• **TASK GOAL**
Return, exactly, the line that contains "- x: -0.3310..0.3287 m" together with all lines after it to the end of the entries, and no further lines.

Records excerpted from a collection
Content starts

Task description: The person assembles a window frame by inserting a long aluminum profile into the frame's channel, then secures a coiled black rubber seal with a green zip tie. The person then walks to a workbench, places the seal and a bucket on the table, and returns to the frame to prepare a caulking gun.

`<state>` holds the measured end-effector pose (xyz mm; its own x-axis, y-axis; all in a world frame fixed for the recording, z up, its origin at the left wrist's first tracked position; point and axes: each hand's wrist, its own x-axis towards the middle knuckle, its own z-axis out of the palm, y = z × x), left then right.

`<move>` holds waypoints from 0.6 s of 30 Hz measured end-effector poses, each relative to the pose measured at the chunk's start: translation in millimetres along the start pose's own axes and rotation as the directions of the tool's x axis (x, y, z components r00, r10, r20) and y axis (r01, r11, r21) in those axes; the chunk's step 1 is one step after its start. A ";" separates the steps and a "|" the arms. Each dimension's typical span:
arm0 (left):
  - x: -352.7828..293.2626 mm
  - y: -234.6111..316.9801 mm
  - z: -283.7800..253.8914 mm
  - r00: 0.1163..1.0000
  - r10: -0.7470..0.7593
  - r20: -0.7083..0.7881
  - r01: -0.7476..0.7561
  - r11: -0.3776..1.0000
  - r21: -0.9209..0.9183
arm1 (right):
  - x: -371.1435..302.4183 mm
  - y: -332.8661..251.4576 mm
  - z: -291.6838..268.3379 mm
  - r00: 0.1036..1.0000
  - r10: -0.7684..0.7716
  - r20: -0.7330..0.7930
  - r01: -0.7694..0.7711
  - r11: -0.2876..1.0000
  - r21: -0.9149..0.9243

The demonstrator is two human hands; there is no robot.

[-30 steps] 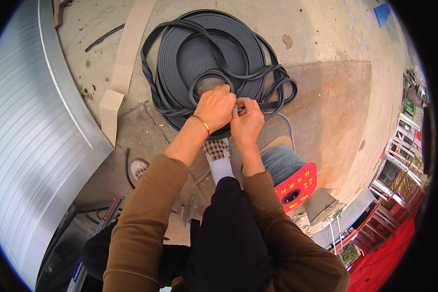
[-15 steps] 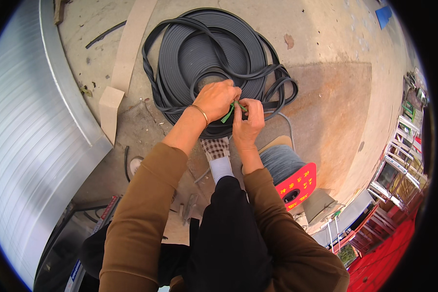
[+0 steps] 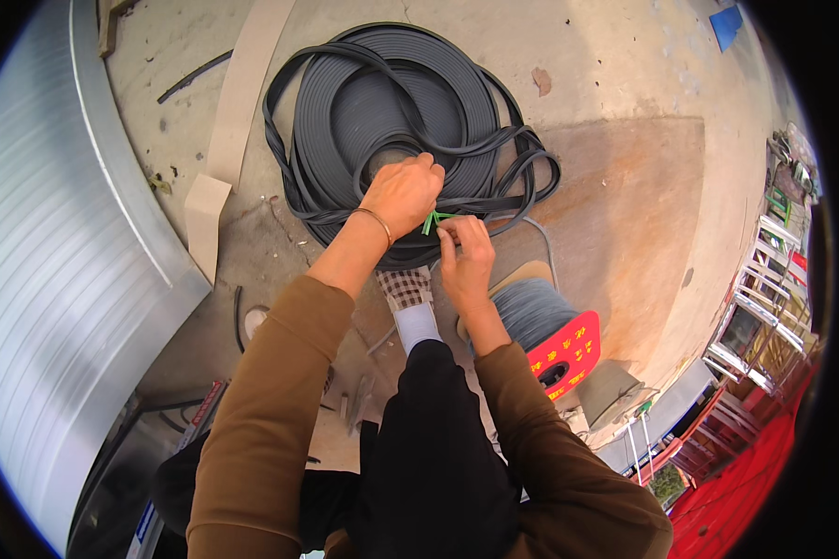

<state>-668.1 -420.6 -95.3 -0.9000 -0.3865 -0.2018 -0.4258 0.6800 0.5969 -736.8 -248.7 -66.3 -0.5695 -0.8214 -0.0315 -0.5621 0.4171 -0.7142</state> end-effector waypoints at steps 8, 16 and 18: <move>-62.8 27.3 -10.3 0.996 -0.058 -0.062 0.056 0.998 -0.031 | -133.9 -26.3 -168.4 0.854 0.487 0.186 -0.475 0.874 -0.106; -77.5 57.5 53.8 0.984 -0.133 -0.122 0.181 0.741 0.647 | -190.8 20.6 -218.3 0.370 0.888 0.273 -0.909 0.406 -0.090; -74.3 52.5 48.4 0.981 -0.193 0.025 0.142 0.798 0.586 | -187.8 25.6 -207.7 0.445 0.859 0.252 -0.832 0.501 -0.238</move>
<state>-628.2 -326.0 -86.6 -0.8031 -0.4943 -0.3327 -0.5219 0.8530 -0.0075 -768.8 -3.0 66.6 -0.5854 -0.1052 -0.8039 0.0496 0.9851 -0.1650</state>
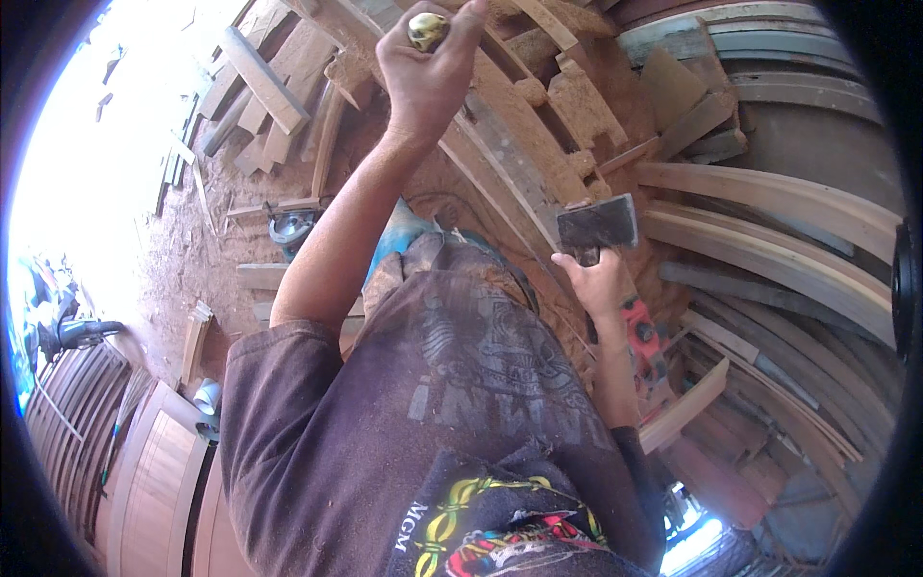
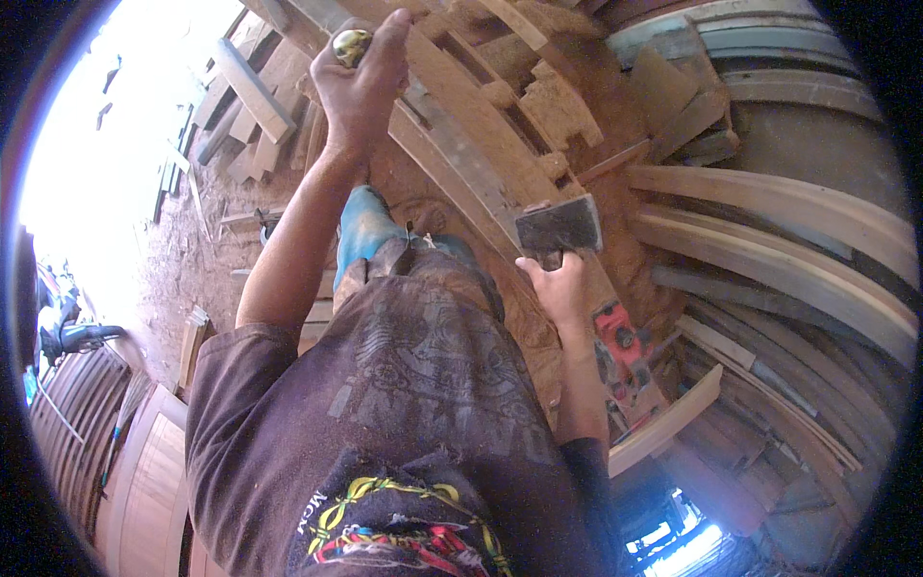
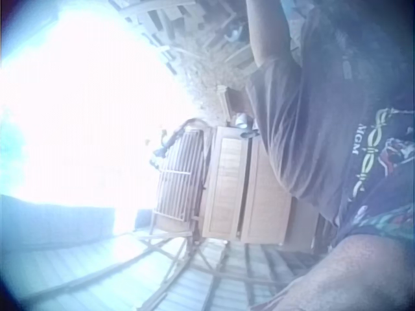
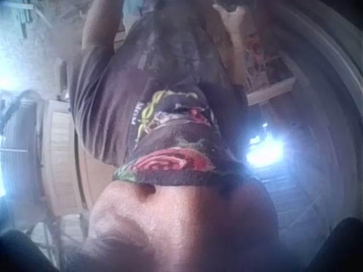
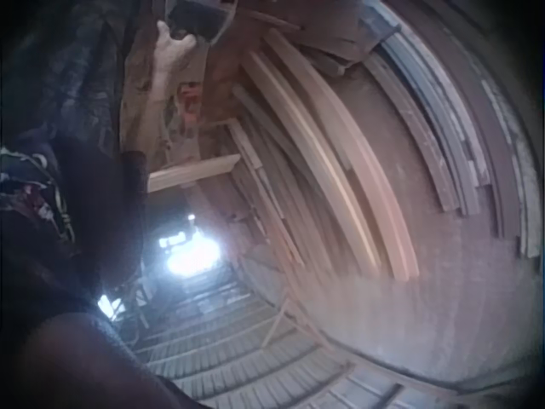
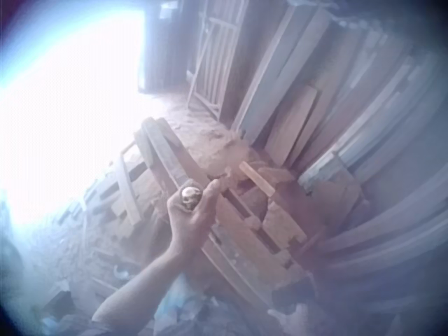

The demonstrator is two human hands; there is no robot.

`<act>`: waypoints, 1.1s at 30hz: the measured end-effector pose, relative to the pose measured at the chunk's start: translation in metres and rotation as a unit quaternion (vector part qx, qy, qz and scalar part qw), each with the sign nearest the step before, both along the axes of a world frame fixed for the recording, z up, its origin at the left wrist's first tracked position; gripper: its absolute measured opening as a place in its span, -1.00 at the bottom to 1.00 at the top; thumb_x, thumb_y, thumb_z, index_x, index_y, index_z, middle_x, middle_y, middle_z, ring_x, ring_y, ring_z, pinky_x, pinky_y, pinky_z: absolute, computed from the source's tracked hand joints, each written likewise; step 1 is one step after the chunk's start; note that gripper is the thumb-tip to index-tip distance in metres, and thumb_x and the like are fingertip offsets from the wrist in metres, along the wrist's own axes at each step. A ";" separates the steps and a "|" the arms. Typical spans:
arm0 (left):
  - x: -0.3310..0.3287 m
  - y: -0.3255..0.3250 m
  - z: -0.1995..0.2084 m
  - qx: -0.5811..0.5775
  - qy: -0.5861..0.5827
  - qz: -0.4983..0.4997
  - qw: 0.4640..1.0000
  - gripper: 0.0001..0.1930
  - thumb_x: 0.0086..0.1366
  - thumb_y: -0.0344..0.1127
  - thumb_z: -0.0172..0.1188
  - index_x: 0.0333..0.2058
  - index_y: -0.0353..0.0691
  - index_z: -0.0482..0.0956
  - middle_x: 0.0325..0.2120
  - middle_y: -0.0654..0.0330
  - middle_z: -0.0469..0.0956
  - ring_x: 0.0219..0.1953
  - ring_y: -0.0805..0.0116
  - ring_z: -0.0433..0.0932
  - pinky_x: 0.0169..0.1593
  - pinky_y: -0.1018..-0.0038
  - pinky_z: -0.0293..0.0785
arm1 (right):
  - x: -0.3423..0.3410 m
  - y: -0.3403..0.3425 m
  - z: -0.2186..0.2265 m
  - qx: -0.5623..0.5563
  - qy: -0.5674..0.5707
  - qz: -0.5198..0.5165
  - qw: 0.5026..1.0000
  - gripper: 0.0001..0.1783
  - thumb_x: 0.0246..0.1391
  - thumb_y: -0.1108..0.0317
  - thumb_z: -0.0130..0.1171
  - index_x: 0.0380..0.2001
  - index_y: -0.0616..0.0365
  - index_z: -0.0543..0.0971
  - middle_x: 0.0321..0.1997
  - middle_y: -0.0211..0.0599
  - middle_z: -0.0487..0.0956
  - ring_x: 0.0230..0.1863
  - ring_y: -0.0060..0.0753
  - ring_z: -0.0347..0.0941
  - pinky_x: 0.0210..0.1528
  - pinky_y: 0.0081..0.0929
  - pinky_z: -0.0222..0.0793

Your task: The person uses a circular saw to cut a wooden plank into smaller pieces. They then use a chisel to mark and shape the wood, and a tape measure to measure the plank.

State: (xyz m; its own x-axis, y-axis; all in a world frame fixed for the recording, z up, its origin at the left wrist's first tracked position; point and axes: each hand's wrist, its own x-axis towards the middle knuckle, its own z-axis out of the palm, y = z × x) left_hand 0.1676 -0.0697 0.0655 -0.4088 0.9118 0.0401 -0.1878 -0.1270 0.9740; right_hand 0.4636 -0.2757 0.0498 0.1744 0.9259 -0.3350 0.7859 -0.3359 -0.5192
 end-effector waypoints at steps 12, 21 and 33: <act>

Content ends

• **ANSWER FOR THE TASK**
  - x: -0.3310..0.3287 m
  - y: -0.3255..0.3250 m
  - z: -0.1995..0.2084 m
  - qx: -0.5811..0.5775
  - qy: -0.5861..0.5827
  - qz: -0.4983..0.4997
  - qw: 0.4640..1.0000
  - gripper: 0.0001..0.1930
  - thumb_x: 0.0086..0.1366
  - thumb_y: -0.0344..0.1127
  - thumb_z: -0.0172..0.1188
  - index_x: 0.0333..0.2058
  - index_y: -0.0353..0.0691
  - index_z: -0.0482..0.0956
  - middle_x: 0.0325..0.2120
  - middle_y: -0.0654..0.0330
  - middle_z: -0.0469..0.0956
  - ring_x: 0.0219..0.1953
  - ring_y: -0.0805..0.0116
  - ring_z: -0.0433..0.0932
  - pinky_x: 0.0169..0.1593
  - pinky_y: -0.1018..-0.0038
  - pinky_z: -0.0293..0.0785
arm1 (right):
  - x: -0.3423..0.3410 m
  - y: -0.3403..0.3425 m
  - z: -0.2186..0.2265 m
  - qx: -0.5623..0.5563
  - qy: -0.5674..0.5707
  - qz: -0.5198..0.5165
  - qw: 0.5026..1.0000
  - gripper: 0.0001..0.1783
  - thumb_x: 0.0246..0.1391
  - thumb_y: -0.1108..0.0317
  - thumb_z: -0.0130..0.1171
  - index_x: 0.0380..0.2001
  - index_y: -0.0616..0.0365
  - index_z: -0.0543..0.0971
  - middle_x: 0.0321..0.1997
  - middle_y: -0.0211..0.0599
  - middle_z: -0.0487..0.0956
  - ring_x: 0.0230..0.1863
  - ring_y: -0.0060..0.0753
  - ring_z: -0.0347..0.0941
  - pinky_x: 0.0210..0.1528
  - pinky_y: 0.0081..0.0929
  - pinky_z: -0.0222..0.0793

Your task: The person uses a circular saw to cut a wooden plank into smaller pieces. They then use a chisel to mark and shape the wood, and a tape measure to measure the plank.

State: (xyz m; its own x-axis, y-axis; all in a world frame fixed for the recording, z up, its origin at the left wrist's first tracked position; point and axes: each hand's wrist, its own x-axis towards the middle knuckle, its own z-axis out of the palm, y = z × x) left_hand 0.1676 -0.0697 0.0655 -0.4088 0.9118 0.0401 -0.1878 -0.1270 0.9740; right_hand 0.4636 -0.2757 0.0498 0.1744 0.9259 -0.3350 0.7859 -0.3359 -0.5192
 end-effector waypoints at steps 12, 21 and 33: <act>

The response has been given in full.